On cross section, they are seen to be irregular polygons with a mean diameter of less than 1 μm. Each myofibril is composed of serially repeating sarcomeres, separated by Z bands, which give the muscle its striped, cross-striated appearance. Each sarcomere has a dark A band and is flanked by two light I bands (Fig. 43.16). The A band is 1.5 to 1.6 μm long and contains the thick myosin filaments. Included in the A band is a lighter zone called the H band, and in the center of the H band is the dark M band, or M line. The I band, which contains actin, is divided at the midpoint of each sarcomere by the Z band. Its length varies with the start of muscle contraction. The Z disk (made up of different layers of Z bands, depending on muscle type) marks the boundaries of the sarcomere.

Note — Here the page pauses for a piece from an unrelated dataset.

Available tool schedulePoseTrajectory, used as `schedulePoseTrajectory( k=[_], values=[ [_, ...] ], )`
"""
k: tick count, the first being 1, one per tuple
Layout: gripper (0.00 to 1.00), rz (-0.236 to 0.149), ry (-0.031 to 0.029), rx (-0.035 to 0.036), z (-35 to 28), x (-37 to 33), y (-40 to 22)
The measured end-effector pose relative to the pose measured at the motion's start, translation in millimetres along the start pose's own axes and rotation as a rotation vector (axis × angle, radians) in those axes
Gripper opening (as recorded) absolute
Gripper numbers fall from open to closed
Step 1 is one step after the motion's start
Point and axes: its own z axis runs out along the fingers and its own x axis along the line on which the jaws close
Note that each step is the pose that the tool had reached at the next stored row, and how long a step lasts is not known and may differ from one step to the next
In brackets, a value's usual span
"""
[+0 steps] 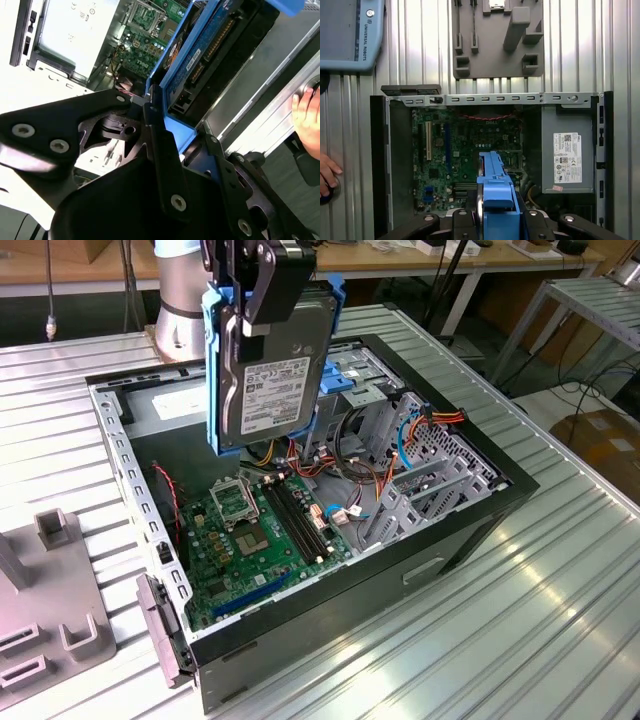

Three illustrations depict the sarcomere of muscle fibers. Illustration A depicts the micrographic view of skeletal muscle sarcomere showing the Z-disk, M line, I band, H band, A band accompanied by the schematic representation of relaxed striated muscle fiber sarcomere showing the actin-based thin filaments, myosin-based thick filaments, and titin. Illustration B depicts the schematic representation of contracted muscle fiber sarcomere.

Myofibrils are composed of myofilaments. Each myofilament is structured in a closely packed hexagonal arrangement, with two thin filaments for every thick filament. The thick filament, along with C protein and M line protein, is made up of myosin. Myosin has two subunits—heavy and light meromyosin, which resemble twisted golf club shafts. The thin filaments are twisted double strands consisting of actin, troponin, and tropomyosin (see Chapter 31).